COVID can cause damage to the heart on a cellular level that can lead to lasting problems, including irregular heartbeats and heart failure.
What Is The Exact Link Between COVID And Heart Problems?
Researchers from Columbia University examined autopsied heart tissue from people who had COVID. As a result, they found that the infection damaged the way cells in the heart regulate levels of calcium. This is a mineral that plays an important role in how the organ contracts and pumps blood throughout the body. Moreover, this study also showed the same damage in mice with COVID.
When someone gets COVID, the immune system launches a hefty inflammatory response to fight off the virus. This new study found that inflammation disrupts how our bodies store calcium in the heart. During a COVID infection, inflammation causes such damage that appears to prop the channels open. Therefore, they let too much calcium leak from the cells of the heart. This flood of calcium can decrease heart function and even cause fatal arrhythmias, or irregular heartbeats.
Many researchers have extensively addressed the effects of COVID on the heart. Nevertheless, this study focuses on the virus as the cause of these microscopic changes.
Coronavirus Can Also Cause Brain Damage
The journal Alzheimer’s and Dementia published a study indicating that they found same cellular damage to calcium ion channels in autopsied brain tissue from COVID patients. Dr. Andrew Marks is the professor at Columbia University who co-led this study and also the heart’s one. He argues that they have long seen these changes in people with Alzheimer’s disease, too.

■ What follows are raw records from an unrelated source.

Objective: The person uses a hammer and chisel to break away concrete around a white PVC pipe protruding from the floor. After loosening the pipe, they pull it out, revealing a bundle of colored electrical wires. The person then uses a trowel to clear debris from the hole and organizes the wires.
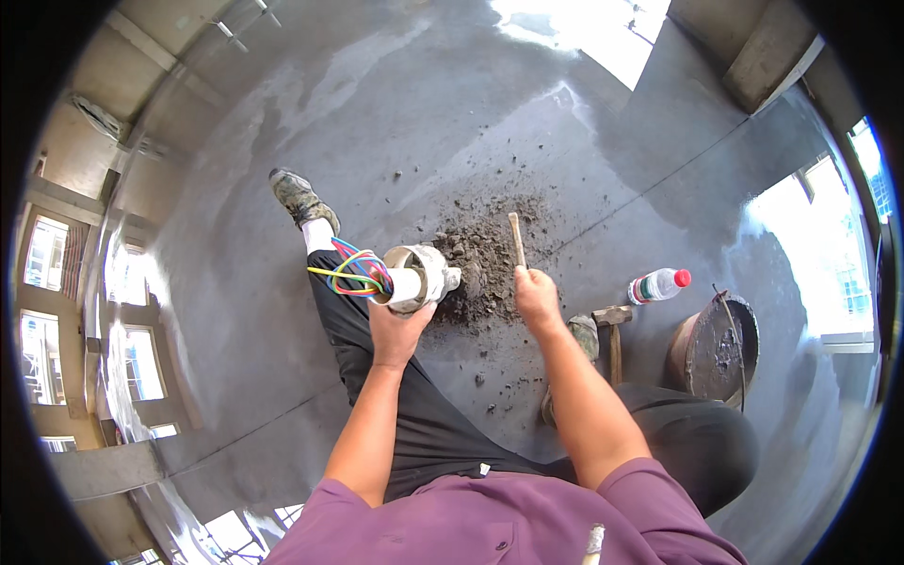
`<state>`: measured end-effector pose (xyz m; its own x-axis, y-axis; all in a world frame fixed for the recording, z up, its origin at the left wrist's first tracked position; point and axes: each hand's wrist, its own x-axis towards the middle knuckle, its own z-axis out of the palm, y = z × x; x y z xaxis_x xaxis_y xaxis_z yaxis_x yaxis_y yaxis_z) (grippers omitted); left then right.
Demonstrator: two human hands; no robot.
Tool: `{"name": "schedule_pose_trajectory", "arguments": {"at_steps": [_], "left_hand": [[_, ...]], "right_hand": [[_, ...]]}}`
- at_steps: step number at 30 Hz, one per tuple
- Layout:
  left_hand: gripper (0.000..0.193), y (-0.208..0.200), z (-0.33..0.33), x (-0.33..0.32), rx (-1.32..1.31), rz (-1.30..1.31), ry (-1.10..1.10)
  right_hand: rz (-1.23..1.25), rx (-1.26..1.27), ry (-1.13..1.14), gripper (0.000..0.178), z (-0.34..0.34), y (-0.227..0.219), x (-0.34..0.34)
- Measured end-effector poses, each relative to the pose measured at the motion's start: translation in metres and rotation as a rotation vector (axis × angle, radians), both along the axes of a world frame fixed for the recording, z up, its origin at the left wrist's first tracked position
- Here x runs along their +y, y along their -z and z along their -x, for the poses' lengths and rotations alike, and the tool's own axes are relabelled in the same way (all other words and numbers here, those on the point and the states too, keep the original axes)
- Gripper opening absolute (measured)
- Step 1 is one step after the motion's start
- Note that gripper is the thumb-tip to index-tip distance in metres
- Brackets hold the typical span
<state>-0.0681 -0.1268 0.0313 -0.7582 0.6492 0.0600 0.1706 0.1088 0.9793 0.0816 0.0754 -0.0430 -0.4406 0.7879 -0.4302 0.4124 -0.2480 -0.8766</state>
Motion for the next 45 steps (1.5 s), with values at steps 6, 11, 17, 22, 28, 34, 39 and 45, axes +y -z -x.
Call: {"name": "schedule_pose_trajectory", "arguments": {"at_steps": [6,11,17,22,28,34,39,45], "left_hand": [[0.102,-0.060,-0.022,-0.041,0.139,-0.179,-0.083],[0.103,-0.087,-0.024,-0.068,0.217,-0.136,-0.041],[0.109,-0.126,-0.025,-0.042,0.223,-0.210,-0.084],[0.110,-0.166,-0.025,-0.034,0.217,-0.355,-0.152],[0.107,-0.161,0.019,-0.089,0.296,-0.312,-0.443],[0.102,-0.022,0.050,-0.229,0.397,0.546,-0.902],[0.110,0.057,0.017,-0.269,0.096,0.862,-0.948],[0.096,0.044,0.036,-0.223,0.116,0.789,-0.917]], "right_hand": [[0.118,0.024,0.175,0.043,-0.024,0.014,0.023],[0.130,0.064,0.217,0.044,-0.035,0.024,0.021],[0.066,0.122,0.155,0.043,-0.027,0.013,0.021],[0.180,0.258,0.192,0.039,-0.028,-0.023,0.016],[0.088,0.102,0.186,0.043,-0.042,0.014,0.024],[-0.029,-0.140,0.018,0.047,-0.055,0.069,-0.004],[-0.212,-0.271,-0.108,0.042,-0.081,0.100,-0.014],[-0.331,-0.694,-0.092,0.039,-0.079,0.025,-0.013]]}}
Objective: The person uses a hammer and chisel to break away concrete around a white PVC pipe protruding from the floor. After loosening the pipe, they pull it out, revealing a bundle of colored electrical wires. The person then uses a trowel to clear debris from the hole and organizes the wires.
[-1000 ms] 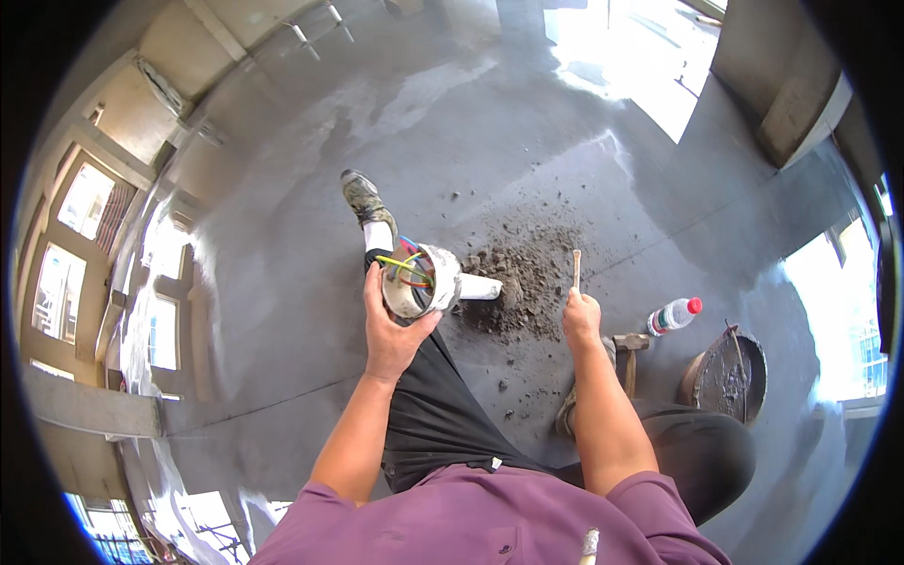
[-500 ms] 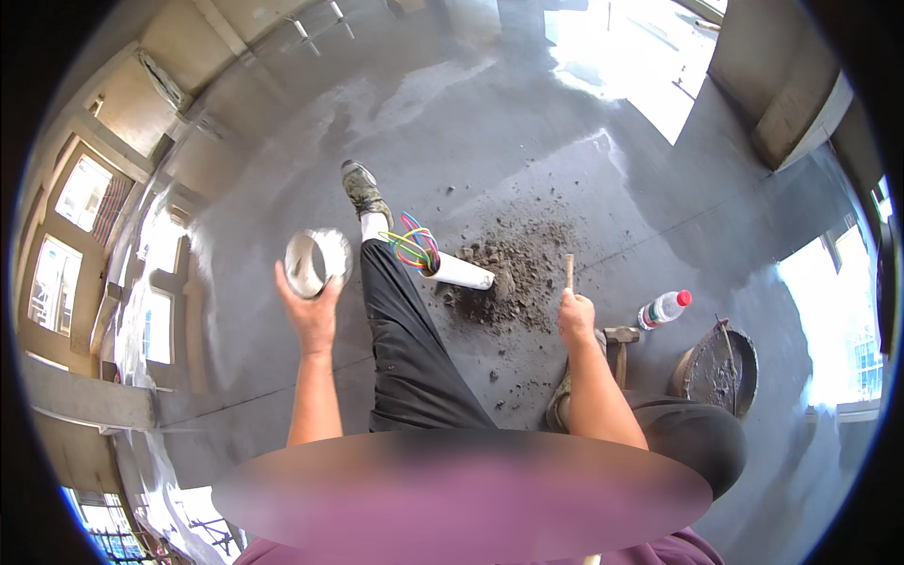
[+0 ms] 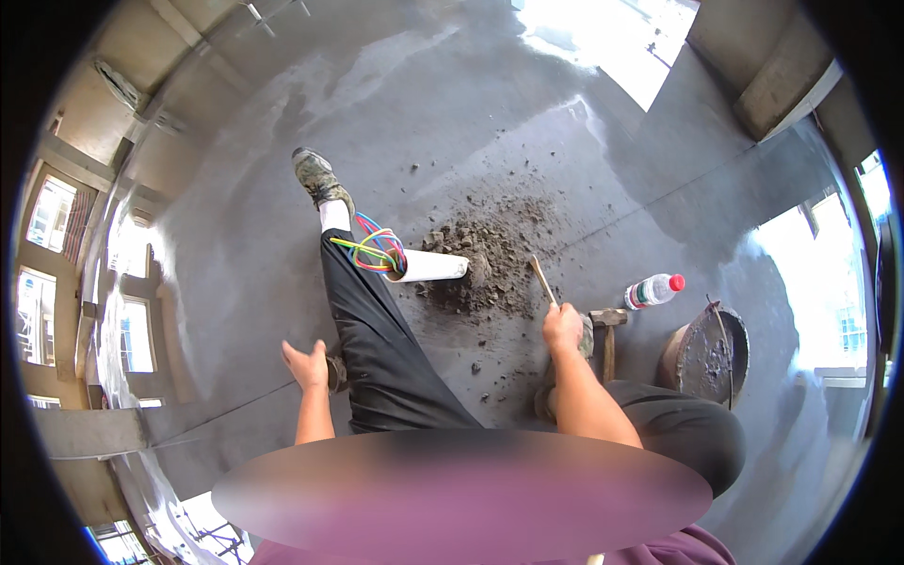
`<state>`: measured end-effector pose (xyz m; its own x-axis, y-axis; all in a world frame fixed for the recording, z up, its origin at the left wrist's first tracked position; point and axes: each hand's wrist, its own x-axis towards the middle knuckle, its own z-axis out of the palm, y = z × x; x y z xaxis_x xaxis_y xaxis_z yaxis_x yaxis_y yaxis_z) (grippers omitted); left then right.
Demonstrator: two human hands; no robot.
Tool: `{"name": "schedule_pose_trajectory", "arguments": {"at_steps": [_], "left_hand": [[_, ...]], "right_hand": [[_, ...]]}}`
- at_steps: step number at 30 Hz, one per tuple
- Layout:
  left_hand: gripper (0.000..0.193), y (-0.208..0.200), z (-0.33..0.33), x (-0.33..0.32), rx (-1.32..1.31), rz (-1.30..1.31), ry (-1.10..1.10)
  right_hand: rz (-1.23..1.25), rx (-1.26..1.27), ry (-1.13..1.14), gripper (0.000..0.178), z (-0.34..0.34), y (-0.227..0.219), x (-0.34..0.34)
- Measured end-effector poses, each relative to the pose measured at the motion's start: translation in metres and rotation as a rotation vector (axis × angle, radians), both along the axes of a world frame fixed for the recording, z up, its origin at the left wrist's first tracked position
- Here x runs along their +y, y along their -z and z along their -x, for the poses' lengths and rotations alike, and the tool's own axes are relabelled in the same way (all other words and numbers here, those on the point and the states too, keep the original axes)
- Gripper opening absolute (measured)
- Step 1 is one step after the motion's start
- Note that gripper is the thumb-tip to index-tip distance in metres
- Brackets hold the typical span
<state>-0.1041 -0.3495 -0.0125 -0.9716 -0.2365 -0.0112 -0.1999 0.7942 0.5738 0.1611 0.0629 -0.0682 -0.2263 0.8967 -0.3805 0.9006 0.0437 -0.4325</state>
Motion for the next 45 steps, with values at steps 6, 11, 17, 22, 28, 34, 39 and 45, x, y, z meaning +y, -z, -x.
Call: {"name": "schedule_pose_trajectory", "arguments": {"at_steps": [6,11,17,22,28,34,39,45], "left_hand": [[0.085,-0.089,-0.013,0.145,-0.100,-0.391,0.792],[0.069,-0.041,-0.021,0.203,-0.363,-0.772,0.995],[0.024,-0.048,-0.021,0.242,-0.118,-0.618,0.880],[0.029,-0.014,-0.020,0.221,-0.144,-0.815,0.792],[0.042,0.012,-0.019,0.219,-0.286,-0.829,0.892],[0.069,0.026,-0.029,0.183,-0.289,-0.441,0.847],[0.062,-0.016,-0.043,0.183,-0.371,-0.248,0.905],[0.055,-0.062,-0.049,0.181,-0.482,-0.239,1.027]], "right_hand": [[-0.104,-0.070,-0.087,0.037,0.001,-0.009,0.076],[-0.231,-0.342,-0.057,0.037,0.007,-0.033,0.102],[-0.311,-0.535,-0.104,0.036,-0.048,0.021,0.103],[-0.319,-0.178,-0.172,0.023,-0.004,-0.022,0.105],[0.070,-0.337,-0.923,0.027,-0.002,-0.164,0.203],[0.366,-0.083,-0.644,0.030,-0.119,-0.300,0.193],[0.510,0.239,-0.469,0.044,-0.201,-0.189,0.111],[0.150,-0.225,-0.398,0.035,-0.212,-0.023,0.045]]}}
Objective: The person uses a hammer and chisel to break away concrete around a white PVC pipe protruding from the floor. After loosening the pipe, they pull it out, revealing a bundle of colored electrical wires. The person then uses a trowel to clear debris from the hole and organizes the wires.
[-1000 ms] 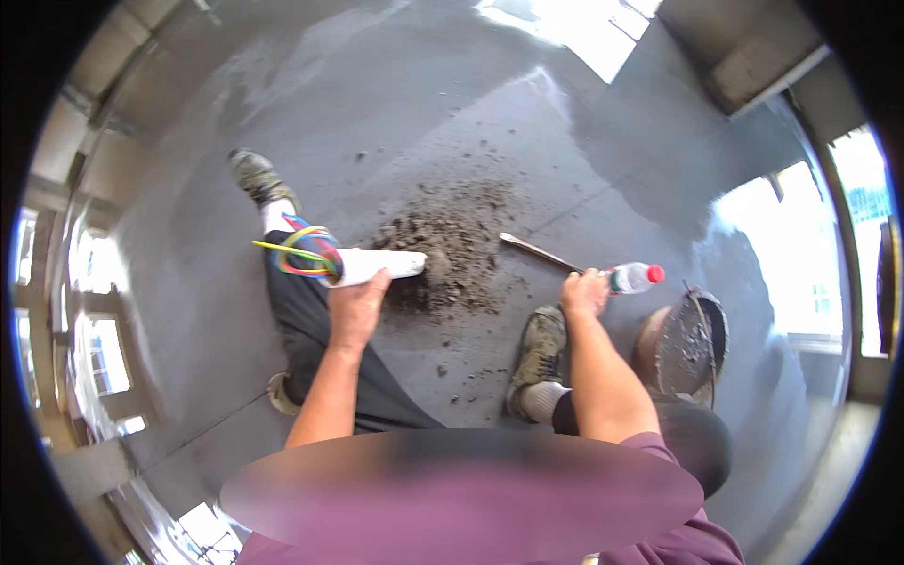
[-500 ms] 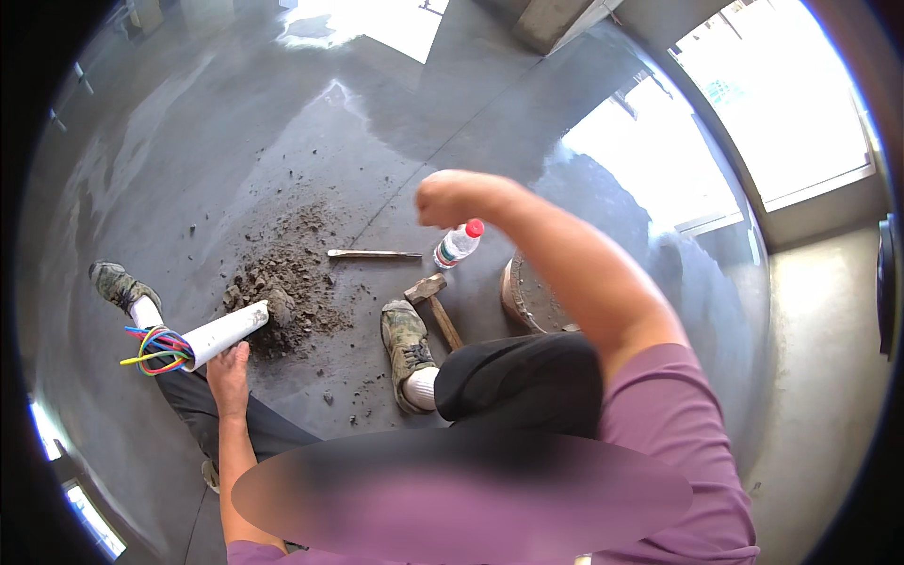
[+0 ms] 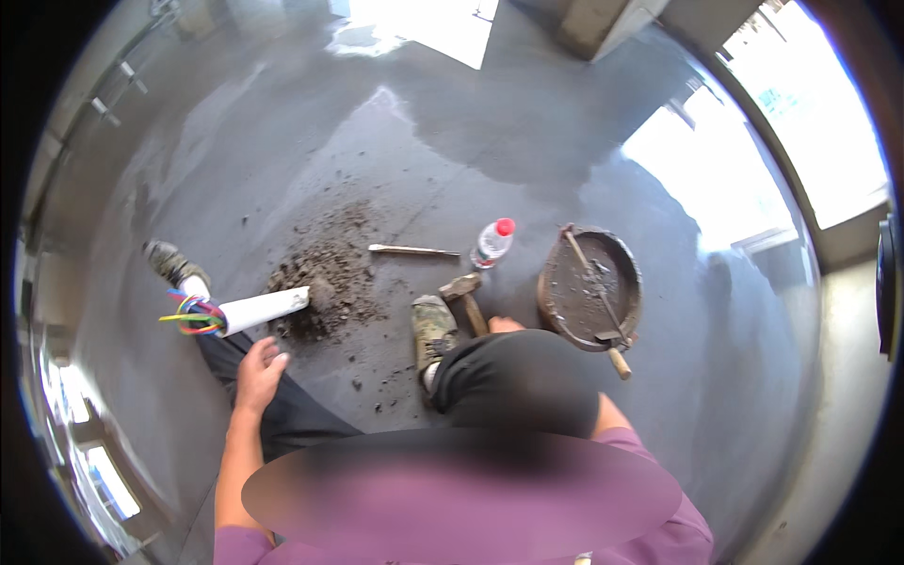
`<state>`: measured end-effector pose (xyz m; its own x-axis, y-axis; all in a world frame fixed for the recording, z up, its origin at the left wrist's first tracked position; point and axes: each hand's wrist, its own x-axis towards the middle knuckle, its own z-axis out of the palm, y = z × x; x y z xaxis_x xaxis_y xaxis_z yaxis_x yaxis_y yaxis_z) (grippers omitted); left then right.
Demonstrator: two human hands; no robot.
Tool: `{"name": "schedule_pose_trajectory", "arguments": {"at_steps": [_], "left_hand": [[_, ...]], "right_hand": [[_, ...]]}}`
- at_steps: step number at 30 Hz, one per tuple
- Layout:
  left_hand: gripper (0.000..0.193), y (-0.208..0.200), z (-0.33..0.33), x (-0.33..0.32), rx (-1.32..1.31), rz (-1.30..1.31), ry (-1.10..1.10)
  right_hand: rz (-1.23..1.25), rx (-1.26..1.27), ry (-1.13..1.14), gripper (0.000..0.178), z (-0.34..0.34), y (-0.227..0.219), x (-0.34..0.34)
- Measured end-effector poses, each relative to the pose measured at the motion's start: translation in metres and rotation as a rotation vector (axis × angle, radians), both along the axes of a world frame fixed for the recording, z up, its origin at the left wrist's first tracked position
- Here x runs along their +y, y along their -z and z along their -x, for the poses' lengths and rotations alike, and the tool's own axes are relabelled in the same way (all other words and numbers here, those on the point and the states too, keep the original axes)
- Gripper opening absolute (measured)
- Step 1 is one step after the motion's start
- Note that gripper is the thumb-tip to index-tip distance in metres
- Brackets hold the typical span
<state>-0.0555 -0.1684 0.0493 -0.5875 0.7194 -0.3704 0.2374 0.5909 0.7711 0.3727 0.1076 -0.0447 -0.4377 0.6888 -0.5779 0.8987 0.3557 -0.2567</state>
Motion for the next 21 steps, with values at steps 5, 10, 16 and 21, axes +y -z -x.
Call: {"name": "schedule_pose_trajectory", "arguments": {"at_steps": [5,10,16,21], "left_hand": [[0.040,0.001,0.006,-0.046,0.076,-0.095,-0.114],[0.032,0.001,0.015,-0.061,0.154,-0.112,-0.071],[0.030,0.014,0.011,-0.046,0.142,-0.101,-0.026],[0.029,0.024,-0.005,-0.032,0.084,-0.150,0.023]], "right_hand": [[-0.226,0.182,0.098,0.033,-0.025,0.025,-0.072],[-0.619,0.457,0.223,0.031,-0.055,-0.043,-0.066],[-0.598,-0.322,0.204,0.042,-0.155,-0.116,-0.053],[-0.638,-0.600,0.123,0.032,-0.181,-0.117,-0.019]]}}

Likewise, viral infections causing inflammation of the heart are not a new finding. “Before COVID came onto the scene, during the winter, when viral infections spiked, we saw more people presenting with pathologies like myocarditis,” said Dr. Siddharth Singh. He is the clinical director of the post-COVID-19 cardiology clinic at the Smidt Heart Institute.
According to him, the damage isn’t necessarily permanent. “Over time, symptoms like brain fog and palpitations do get better in some patients, so to an extent, this damage appears to be able to heal,”. However, researchers need to study patients longer to better understand which factors allow this to happen.